I'm back with the last of your four prize reviews. :) (Never fear, I shall continue to read your amazing story at my own pace! I really love your characters and the whole concept of this!).

Of course, this being a werewolf-centric fic, there will be the inevitable transformation scene. Transformations are always so painful to read about (I can't even imagine the werewolf's physical pain undergoing such an awful process), and I think you did a brilliant job capturing Romulus's agony, and the shifts in his body.

He felt his spine start to stretch and pull against his skin. Romulus groaned as his legs broke and regrew into a different form in under a minute. He felt his claws pierces through the tops of his fingers. He dug his hands into the ground; he needed something to hold onto.

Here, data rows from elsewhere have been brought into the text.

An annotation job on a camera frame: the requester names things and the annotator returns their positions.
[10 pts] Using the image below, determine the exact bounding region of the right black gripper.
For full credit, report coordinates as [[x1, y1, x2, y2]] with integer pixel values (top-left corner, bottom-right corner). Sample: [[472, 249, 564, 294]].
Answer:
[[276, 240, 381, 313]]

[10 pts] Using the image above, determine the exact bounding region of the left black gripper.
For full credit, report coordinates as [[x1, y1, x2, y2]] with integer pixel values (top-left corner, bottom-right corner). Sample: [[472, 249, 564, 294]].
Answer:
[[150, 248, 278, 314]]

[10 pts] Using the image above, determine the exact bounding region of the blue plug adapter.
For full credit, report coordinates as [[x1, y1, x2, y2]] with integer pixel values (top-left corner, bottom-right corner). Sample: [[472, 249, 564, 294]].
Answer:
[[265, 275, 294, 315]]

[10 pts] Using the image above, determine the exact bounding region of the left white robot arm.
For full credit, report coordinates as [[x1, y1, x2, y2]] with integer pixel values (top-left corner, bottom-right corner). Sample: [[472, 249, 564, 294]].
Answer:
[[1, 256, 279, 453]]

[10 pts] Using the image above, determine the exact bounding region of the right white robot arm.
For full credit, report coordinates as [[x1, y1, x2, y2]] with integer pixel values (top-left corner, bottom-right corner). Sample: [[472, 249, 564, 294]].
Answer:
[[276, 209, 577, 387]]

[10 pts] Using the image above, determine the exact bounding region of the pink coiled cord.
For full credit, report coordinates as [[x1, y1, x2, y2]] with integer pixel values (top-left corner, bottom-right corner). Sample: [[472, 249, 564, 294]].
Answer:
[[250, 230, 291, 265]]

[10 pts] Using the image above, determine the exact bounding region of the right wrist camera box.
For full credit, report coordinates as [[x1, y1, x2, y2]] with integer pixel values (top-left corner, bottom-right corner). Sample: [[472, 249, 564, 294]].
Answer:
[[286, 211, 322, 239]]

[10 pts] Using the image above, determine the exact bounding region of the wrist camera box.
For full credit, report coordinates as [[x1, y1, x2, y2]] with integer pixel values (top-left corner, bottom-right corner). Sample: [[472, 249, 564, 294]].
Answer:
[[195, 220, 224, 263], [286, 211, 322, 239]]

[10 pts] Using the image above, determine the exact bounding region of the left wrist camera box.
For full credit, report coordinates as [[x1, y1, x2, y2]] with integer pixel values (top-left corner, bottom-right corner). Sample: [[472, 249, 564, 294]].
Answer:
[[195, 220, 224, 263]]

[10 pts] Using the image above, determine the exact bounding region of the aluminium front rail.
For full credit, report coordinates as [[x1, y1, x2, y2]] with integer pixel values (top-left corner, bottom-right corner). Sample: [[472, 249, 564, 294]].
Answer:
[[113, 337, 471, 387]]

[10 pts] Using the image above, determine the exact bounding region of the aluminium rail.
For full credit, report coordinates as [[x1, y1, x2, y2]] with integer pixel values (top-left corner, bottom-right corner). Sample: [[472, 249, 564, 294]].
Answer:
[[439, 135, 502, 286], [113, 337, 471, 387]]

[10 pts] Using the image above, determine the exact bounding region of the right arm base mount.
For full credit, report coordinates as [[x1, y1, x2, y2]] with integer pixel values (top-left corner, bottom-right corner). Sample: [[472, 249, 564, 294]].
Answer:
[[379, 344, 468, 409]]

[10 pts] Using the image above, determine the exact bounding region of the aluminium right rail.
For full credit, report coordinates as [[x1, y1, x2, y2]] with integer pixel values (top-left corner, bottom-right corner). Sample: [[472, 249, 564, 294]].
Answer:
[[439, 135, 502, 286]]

^ Wow, his paragraph gave me such chills. The language is sparse, but so concise and whatever details present are painful and vivid.

It was interesting getting to know some backstory about Marcellus and his family. Their parents represent some of the worst parts of ruthless pureblood society, and it was really heartbreaking to see them disown Romulus the moment he's been inflicted with lycanthropy. I love that Marcellus, feeling so desolate and lonely on New Year's Eve goes to visit his old abandoned home, before finally going to check on his parents. Despite how much he despises them and what they stand for. Ugh, I got all the feels from reading about him watching from afar.

I think it's a very interesting revelation that Bennet's pressuring his tenants is being paid for by Marcellus and Romulus's parents themselves! I wonder if they are aware of their actions, and how it's influencing their sons? I don't think they'd care a lot, really.

Marietta's backstory was really tragic. Ugh, these poor people isolate themselves because they're a danger to others around them, and they've even hurt their loved ones terribly. I can't imagine the amount of guilt some of them must be feeling. :(

And so Marietta and Marcellus and Romulus are sort of distantly related? Interesting turn!